# Uh oh, my fish died.



## Lindsey Dindsey (Jul 14, 2004)

I checked out my tank this morning and saw my eyebiter dead at the top of the tank. He was my first non mbuna and I've had him for several years.  I have no clue what happened. Did some tests and everything looks fine. I did do a 50% water change yesterday, and I've been treating the tank with Melafix because he did have a little bit of a cloudy eye.

Not sure what I should do for the other fish for prevention because I don't know why he died. I have Jungle Labs anti bacteria AND anti parasite food on hand in case I need either one. Should I feed one of those? Continue with Melafix?

What really bums me out is I have a new tank coming and I was planning on borrowing some filter media from this tank for the new one. I don't think I can do that anymore because I don't want to introduce any disease or anything to the new tank. These things always happen at the worst time.


----------



## cichlidaholic (Dec 7, 2005)

Well, did you check the water parameters before doing the 50% water change? (Cloudy eye usually stems from an injury OR poor water quality, occasionally it can be a precursor to a bacterial infection. In this case, it would be great if we could determine where the cloudy eye came from.)

What is your usual tank maintenance routine? What size tank is this?

How long has the tank been set up?

Have you added any new fish recently? Lost any other fish?

How are the remaining fish behaving?

What are the current water parameters?


----------



## Lindsey Dindsey (Jul 14, 2004)

I did check the parameters before the water change, ammonia and nitrites were at 0, nitrates were somewhere between 20 and 40.

It is a 100 gallon tank, I usually do about 25% water change a week but I did more this time because I was trying to get the nitrates really low to hopefully help him heal easier.

The tank has been up for a couple of years, no new fish in years either.

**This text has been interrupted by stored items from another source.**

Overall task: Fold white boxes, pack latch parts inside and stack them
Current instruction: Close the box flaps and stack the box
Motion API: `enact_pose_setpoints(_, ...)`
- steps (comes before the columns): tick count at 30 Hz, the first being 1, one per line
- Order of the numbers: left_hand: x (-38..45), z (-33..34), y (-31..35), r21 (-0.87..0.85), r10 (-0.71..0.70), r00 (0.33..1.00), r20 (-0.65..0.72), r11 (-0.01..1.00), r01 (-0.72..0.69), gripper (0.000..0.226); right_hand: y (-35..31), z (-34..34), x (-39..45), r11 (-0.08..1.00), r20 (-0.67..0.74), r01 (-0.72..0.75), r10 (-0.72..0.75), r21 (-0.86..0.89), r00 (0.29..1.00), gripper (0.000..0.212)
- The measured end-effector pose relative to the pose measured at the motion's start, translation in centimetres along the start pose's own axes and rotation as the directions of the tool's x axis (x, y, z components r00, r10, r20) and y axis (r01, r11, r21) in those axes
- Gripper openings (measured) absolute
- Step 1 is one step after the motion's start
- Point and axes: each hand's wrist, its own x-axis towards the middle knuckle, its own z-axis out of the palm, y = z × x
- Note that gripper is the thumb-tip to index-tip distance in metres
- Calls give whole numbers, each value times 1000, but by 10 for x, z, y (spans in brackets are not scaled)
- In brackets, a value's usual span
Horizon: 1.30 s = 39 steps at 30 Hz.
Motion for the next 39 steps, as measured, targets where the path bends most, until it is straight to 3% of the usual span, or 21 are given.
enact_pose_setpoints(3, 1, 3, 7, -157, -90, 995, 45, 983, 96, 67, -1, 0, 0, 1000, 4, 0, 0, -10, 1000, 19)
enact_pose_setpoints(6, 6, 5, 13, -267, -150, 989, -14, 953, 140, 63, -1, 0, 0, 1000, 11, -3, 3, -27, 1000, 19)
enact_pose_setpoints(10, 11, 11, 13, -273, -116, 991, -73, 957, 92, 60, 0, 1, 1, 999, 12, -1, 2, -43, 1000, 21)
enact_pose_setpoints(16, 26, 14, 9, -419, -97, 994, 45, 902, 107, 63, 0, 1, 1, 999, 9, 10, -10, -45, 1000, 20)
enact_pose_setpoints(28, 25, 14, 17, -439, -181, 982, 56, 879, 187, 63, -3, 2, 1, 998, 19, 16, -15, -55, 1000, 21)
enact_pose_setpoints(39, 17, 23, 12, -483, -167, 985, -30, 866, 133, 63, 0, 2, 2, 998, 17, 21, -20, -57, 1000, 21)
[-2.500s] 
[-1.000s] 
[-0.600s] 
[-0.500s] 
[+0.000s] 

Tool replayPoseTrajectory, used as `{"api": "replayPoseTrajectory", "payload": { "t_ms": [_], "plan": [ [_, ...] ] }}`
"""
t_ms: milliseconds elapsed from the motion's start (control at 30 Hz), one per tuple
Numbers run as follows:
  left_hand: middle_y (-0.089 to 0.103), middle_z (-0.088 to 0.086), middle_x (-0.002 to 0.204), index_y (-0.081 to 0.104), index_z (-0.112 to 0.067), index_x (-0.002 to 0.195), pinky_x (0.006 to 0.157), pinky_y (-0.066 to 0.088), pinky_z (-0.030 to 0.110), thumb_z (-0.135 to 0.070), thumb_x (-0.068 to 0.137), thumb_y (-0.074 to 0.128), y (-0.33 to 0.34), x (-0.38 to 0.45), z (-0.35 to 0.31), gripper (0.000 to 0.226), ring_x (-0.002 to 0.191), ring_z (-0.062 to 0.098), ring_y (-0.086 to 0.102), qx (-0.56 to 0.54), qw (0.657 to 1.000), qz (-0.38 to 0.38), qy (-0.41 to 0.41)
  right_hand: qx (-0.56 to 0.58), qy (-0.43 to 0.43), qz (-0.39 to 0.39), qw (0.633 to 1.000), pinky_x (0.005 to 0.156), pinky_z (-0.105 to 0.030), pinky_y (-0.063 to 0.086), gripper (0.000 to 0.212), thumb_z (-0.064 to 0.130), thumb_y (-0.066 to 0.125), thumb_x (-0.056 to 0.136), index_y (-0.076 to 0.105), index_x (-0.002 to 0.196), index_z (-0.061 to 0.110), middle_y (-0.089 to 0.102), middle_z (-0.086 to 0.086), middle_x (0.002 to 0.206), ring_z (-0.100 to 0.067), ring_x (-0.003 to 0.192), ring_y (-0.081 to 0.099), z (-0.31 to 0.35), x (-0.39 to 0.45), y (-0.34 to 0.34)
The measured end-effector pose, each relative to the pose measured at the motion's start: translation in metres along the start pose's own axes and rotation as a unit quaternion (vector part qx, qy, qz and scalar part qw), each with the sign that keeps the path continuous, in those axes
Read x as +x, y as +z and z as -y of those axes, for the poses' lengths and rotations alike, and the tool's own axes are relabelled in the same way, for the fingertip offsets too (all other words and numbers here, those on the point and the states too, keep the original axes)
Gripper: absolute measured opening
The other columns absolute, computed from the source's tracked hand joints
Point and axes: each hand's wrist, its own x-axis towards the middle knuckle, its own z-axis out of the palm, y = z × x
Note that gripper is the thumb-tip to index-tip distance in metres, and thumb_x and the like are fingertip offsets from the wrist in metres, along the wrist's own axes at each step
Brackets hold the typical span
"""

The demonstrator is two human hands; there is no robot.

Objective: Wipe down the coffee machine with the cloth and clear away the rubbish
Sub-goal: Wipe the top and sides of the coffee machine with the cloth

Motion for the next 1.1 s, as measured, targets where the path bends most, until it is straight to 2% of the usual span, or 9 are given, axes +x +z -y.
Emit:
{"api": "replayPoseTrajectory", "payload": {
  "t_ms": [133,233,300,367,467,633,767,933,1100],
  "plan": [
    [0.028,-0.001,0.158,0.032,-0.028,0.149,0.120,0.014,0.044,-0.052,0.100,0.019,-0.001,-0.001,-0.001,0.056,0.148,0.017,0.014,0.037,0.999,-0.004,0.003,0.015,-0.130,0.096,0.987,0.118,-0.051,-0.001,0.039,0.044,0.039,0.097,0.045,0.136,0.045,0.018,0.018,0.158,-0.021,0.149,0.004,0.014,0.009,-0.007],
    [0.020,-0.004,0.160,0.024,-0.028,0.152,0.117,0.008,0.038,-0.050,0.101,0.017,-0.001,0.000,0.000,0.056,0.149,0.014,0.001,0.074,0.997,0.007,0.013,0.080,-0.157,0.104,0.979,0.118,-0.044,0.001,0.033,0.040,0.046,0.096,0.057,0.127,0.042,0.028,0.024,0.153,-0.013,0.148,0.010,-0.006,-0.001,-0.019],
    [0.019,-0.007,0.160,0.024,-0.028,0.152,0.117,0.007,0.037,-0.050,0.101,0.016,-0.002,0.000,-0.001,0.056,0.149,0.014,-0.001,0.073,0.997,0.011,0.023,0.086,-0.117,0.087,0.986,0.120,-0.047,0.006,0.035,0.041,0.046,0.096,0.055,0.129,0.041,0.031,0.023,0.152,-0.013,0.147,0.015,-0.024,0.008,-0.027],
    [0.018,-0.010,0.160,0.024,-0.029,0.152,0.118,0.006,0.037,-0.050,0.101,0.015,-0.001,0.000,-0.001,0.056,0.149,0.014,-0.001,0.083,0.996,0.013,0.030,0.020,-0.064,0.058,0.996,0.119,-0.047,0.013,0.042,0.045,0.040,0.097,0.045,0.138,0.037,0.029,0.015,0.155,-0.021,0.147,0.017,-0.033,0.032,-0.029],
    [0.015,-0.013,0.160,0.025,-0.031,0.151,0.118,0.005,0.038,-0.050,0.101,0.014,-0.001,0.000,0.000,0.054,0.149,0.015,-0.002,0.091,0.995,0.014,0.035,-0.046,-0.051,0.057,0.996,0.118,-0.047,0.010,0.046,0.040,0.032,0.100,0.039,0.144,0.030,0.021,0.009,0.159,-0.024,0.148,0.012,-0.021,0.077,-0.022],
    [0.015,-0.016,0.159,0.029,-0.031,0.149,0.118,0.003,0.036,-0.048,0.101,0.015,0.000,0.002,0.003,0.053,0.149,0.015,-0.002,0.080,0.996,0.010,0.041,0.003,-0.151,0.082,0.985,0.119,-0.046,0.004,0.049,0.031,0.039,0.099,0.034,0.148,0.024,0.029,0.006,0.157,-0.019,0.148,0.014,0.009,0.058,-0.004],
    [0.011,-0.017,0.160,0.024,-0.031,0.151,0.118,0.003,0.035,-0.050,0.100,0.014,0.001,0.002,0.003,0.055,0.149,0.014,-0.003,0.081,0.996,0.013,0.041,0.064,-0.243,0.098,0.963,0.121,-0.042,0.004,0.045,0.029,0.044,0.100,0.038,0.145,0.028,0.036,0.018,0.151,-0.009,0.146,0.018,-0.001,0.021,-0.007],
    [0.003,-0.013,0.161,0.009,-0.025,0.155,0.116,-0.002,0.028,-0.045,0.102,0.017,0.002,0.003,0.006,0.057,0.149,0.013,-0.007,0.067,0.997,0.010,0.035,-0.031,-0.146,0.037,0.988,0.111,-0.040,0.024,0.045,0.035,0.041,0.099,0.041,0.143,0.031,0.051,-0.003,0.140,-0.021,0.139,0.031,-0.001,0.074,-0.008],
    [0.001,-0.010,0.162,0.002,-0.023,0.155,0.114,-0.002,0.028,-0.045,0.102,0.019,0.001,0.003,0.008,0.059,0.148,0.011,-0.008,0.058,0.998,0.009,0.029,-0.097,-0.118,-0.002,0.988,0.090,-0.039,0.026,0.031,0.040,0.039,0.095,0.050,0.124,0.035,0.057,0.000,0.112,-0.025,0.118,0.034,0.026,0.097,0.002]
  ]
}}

I haven't lost any other fish in a really long time, probably a year or so.

The remaining fish seem to be fine, although I haven't fed them yet today. I am going to try feeding them to see how well they eat.

The water paramters now are ammonia and nitrites 0, nitrates are around 20 (possibly a little lower).


----------



## cichlidaholic (Dec 7, 2005)

That's good!

What is your remaining stock list on the tank?

The next thing to look at is aggression within the tank...

With your water being in good shape, and no other signs of illness, internal injury may be the culprit, and certainly would explain the eye!


----------



## Lindsey Dindsey (Jul 14, 2004)

There are only three other fish. A Placidochromis phenochilus Tanzania who is the boss but not really that bad- just a little chasing. Also a Protomelas Spilonotus Tanzania and a Bi-Color 500. There are only a few fish because probably a year and a half ago or so I lost most of my fish to bloat and haven't had the money to buy more fish, especially good sized ones to go with these guys. (but like I said, I am upgrading and plan to buy a lot more now)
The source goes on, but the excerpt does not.